▶ **TASK GOAL**
What you return must be the lines of the data that hold the word "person".
:::
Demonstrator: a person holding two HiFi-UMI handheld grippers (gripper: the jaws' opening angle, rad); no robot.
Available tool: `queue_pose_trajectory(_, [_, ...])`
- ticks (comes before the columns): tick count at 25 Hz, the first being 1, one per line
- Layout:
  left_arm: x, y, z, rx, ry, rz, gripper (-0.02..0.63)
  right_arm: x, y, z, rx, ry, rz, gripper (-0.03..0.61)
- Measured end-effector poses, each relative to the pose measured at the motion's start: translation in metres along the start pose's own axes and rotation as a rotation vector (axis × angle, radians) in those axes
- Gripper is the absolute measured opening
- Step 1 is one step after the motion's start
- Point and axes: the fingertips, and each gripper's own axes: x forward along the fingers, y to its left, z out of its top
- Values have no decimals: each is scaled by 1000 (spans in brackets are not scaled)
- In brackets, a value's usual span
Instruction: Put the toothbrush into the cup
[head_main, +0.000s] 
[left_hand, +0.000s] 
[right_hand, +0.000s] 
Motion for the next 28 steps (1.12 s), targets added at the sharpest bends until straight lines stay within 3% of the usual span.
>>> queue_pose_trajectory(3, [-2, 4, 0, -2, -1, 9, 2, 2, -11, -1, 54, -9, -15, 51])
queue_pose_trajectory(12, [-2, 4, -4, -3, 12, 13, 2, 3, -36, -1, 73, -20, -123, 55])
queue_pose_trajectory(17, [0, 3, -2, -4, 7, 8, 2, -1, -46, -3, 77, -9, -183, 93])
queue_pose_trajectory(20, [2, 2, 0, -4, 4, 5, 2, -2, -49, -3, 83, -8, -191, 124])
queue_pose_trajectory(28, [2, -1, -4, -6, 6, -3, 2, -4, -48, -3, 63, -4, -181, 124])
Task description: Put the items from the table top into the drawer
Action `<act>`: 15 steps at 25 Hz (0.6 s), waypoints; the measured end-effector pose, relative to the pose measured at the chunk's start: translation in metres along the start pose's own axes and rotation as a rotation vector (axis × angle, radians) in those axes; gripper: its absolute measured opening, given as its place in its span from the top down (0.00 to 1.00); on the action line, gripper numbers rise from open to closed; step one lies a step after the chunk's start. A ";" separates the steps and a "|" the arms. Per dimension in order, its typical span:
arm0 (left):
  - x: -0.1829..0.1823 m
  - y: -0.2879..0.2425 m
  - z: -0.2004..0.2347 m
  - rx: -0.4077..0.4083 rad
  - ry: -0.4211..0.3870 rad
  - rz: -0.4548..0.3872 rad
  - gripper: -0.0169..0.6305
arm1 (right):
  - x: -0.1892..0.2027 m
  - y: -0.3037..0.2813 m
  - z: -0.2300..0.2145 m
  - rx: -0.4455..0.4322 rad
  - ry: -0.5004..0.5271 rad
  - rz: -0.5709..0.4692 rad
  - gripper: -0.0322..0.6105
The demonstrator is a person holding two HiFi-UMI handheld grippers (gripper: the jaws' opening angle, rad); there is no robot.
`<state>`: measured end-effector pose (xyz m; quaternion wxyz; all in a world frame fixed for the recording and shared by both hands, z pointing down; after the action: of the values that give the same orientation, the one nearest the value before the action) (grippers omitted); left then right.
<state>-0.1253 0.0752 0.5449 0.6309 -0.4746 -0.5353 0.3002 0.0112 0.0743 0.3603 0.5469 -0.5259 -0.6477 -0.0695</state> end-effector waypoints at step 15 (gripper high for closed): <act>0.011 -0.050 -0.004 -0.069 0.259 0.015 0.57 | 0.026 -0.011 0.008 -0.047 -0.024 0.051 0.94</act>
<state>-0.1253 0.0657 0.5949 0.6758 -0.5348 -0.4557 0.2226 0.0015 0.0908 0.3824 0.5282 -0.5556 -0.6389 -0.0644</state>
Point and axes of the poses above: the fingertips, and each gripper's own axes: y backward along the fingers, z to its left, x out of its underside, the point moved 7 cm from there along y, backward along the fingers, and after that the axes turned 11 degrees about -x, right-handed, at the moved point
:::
▶ **SOLUTION TO THIS EXERCISE**
Demonstrator: a person holding two HiFi-UMI handheld grippers (gripper: the jaws' opening angle, rad); no robot.
The demonstrator is a person holding two HiFi-UMI handheld grippers (gripper: the jaws' opening angle, rad); there is no robot.

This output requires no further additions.